Content starts
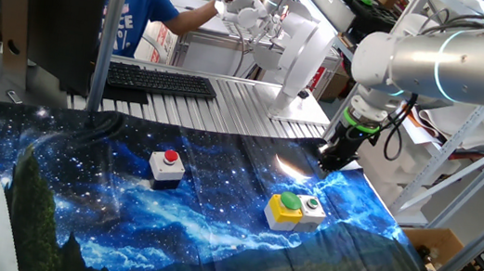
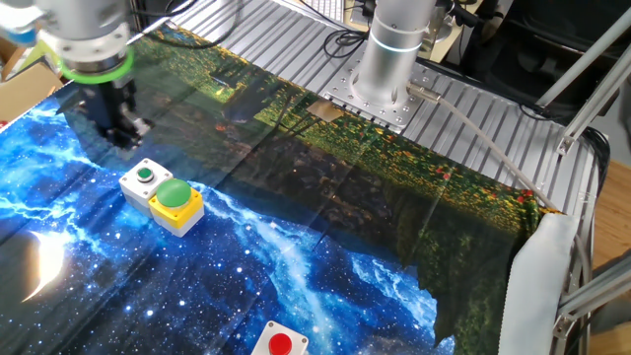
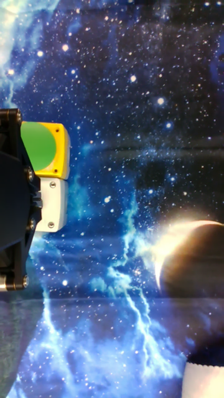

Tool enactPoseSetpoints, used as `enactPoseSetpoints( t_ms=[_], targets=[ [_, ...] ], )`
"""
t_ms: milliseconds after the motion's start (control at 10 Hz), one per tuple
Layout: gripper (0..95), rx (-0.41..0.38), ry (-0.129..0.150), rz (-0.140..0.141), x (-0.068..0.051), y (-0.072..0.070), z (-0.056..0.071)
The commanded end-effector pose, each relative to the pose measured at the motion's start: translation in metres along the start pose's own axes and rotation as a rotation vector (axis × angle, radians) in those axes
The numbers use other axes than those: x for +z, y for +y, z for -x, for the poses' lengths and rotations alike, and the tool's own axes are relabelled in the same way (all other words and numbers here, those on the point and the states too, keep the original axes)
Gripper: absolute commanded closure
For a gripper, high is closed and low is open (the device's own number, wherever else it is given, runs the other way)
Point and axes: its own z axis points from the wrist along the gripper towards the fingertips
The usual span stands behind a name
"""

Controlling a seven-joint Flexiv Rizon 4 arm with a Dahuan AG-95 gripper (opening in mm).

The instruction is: Press three buttons from left to right in sequence

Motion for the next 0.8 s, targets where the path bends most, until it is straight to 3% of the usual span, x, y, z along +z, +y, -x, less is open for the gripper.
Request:
enactPoseSetpoints(
  t_ms=[100, 800],
  targets=[
    [95.0, 0.0, -0.002, -0.003, 0.0, -0.001, -0.001],
    [95.0, 0.009, 0.003, 0.005, 0.019, -0.003, -0.007]
  ],
)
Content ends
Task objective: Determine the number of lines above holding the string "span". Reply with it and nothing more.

The answer: 2